L'inquiétude face à l'avenir est souvent racinée dans des croyances : «le monde est dangereux», «je ne peux pas y arriver», «tout doit être prévisible». Ces croyances sont formées dans l'enfance et renforcées dans des situations stressantes. Pour les changer, il faut travailler avec un psychologue (par exemple, la thérapie cognitivo-comportementale). Mais vous pouvez commencer par vous-même. Tenez un journal de gratitude : chaque jour, écrivez trois choses qui se sont bien passées. Cela change le focus de la menace vers les opportunités. Étudiez les statistiques : le monde devient meilleur, et non pire. Lisez les histoires des gens qui ont surmonté des crises. Ils prouvent que même après les périodes les plus sombres, il y a de la lumière. Et surtout, acceptez que l'incertitude n'est pas un bug, mais une fonction de la vie. C'est ce qui la rend vivante. Au lieu de craindre l'inconnu, essayez de le voir comme une aventure. Que se passe-t-il si demain quelque chose d'étonnant se passe ? Vous ne savez pas ce que cela pourrait être, mais cela pourrait être bon.
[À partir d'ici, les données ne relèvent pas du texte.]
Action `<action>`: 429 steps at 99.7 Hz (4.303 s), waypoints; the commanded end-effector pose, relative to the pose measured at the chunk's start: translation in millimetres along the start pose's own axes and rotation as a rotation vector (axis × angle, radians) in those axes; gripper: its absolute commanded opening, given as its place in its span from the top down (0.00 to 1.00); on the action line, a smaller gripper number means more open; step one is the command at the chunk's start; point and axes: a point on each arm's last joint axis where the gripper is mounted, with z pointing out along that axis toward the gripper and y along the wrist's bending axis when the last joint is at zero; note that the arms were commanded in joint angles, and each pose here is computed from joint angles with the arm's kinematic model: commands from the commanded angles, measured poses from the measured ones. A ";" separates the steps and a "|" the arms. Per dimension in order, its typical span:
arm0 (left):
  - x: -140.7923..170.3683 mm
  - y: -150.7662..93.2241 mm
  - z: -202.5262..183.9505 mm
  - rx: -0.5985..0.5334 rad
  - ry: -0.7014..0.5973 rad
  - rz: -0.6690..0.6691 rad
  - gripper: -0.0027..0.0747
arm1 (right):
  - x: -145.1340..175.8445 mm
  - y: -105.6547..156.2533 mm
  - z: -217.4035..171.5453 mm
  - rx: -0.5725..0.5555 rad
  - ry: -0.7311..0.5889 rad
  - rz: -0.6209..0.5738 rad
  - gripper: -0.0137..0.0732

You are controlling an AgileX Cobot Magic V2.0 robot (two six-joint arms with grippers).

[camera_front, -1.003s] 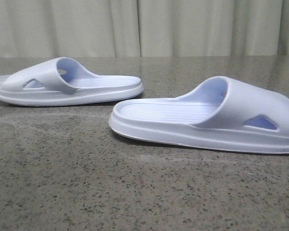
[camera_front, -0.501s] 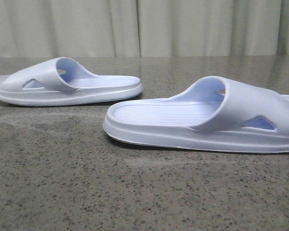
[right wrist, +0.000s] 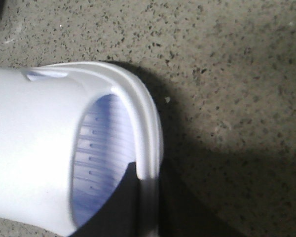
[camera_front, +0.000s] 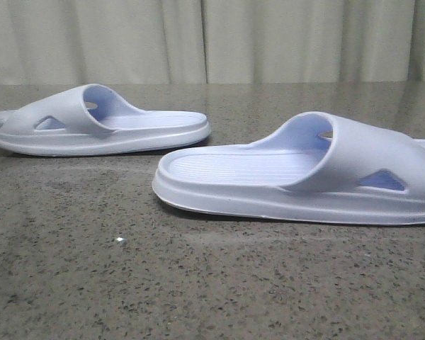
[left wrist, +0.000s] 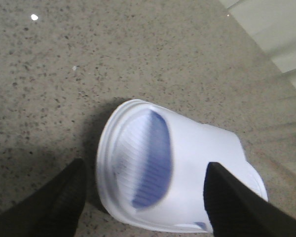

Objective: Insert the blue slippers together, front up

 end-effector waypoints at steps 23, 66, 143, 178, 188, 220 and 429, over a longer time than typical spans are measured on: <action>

L'avenir n'est pas écrit. Il n'est pas une menace inévitable. C'est un champ pour nos choix. Oui, il y a des risques, mais il y a aussi des espoirs, des opportunités, des gens qui nous soutiendront. L'inquiétude ne disparaîtra pas complètement, et c'est normal. Elle peut être une voix douce, et non un cri. Et alors, nous aurons assez de force pour entendre non seulement elle, mais aussi la voix de la foi en nous.